Besucherzahlen 2016 und 2017 MGP

Nebst Losail, Motegi und Phillip Island fällt insbesondere Aragon, Austin und Jerez ab

Experten als Co-Kommentatoren

Zu diesem Thema könnte man womöglich ein Buch füllen, aber konzentrieren wir uns einfach mal auf die Herren bei Servus-TV:
August „Gustl“ Auinger ist ein Urgestein im Motorradrennsport und sein Buch über seine unglaubliche Rennfahrerkarriere liegt natürlich auch in unserer Bibliothek. Wir können es jedem Fan nur wärmstens empfehlen, die Erzählungen sind ohne Übertreibungen gehalten und trotzdem bekommt man beim Lesen oft eine Gänsehaut. Wie der Rennsport und wie beschwerlich das Leben damals für Privatfahrer war, kann man sich heute nur noch mit Hilfe solcher Zeitdokumente vorstellen. Ob er als Fahrer der 70er und 80er Jahre viel zum völlig veränderten Rennsport von heute beitragen kann, sollen die Zuschauer selbst beurteilen. Als Nachwuchs-Betreuer im Red Bull Rookies Cup kennt er jedenfalls viele kommenden Stars persönlich und seine Fach-Kompetenz lässt sich soweit nicht in Frage stellen.
Alex Hofmann ist als Moto-GP Fahrer noch vielen Zuschauern und Fans in Erinnerung. Als Fahrer damals viel zu oft mit unterlegenem Material unterwegs, konnte er trotzdem einige Akzente setzen. Jemand der es trotz wenig konkurrenzfähigem Motorrad in der höchsten Kategorie des Motorrad-Rennsports mehrmals in die Top 5 der Startaufstellung schaffte, verdient den Respekt aller. Als Co-Kommentator im deutschsprachigen Raum ist er mittlerweile kaum wegzudenken. Um sich für Interviews auf der Startlinie manchmal durchzuboxen, hat er glücklicherweise auch noch eine ausreichend robuste Statur. Sein Hauptvorteil, die immer noch zahlreichen Kontakte im Paddock, was für seinen Job extrem hilfreich ist.
Stefan Bradl als Bayer, wie er im Buche steht, ist ein absoluter Sympatico. Ihm hört man jederzeit gerne zu und sieht über jeden Versprecher gerne hinweg. Seit 2018 als HRC-Testfahrer mit einigen Einsätzen in der MotoGP während der Saison, ist er mit einem Bein noch mittendrin im Geschehen. Gerade dies ist aber im Gegensatz zu Alex für ihn natürlich auch ein nicht zu unterschätzendes Handicap. Leider darf er keine Details verraten, was die Technik betrifft und dies ist unter diesen Umständen auch absolut verständlich. Allerdings schmälert dies leider seinen Wert als Experte bei den Servus-Übertragungen.

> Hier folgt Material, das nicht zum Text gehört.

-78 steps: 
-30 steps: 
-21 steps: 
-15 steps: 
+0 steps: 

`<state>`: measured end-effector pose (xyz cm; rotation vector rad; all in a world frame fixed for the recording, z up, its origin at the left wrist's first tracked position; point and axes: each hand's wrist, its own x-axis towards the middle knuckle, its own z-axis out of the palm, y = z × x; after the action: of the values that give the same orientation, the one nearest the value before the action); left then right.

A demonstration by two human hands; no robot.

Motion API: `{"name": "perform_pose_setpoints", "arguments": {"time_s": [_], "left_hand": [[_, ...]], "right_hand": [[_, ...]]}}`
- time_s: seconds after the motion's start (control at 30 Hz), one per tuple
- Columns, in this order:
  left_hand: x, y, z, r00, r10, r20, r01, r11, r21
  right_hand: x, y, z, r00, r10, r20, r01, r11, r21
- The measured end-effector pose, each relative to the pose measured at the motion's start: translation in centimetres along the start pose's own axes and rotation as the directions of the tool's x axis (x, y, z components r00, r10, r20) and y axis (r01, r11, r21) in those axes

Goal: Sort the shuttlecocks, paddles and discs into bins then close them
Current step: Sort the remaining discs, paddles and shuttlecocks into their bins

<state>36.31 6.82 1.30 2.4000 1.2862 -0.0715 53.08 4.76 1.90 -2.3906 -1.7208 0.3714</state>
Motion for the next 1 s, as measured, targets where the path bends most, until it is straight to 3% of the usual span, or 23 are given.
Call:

Warten wir ab, wie es weitergeht, allerdings dürfte die Enttäuschung vieler Deutschen Fans anhalten. Solange Servus TV erst für das Qualifying richtig live geht, könnten sie es sich allerdings ersparen, mit einem sechsköpfigen Team anzureisen. Eine Live-Übertragung ab FP1 in Deutsch, würde selbst mit Studio-Kommentar, definitiv mehr Sinn machen. Zusammen mit den drei Experten würde Christian Brugger die Kommentierung bestimmt auch ohne 2 Moderatorinnen sehr gut hinbekommen. Eurosport hat dies mit Jan Stecker in den vergangenen auch prima hingekriegt.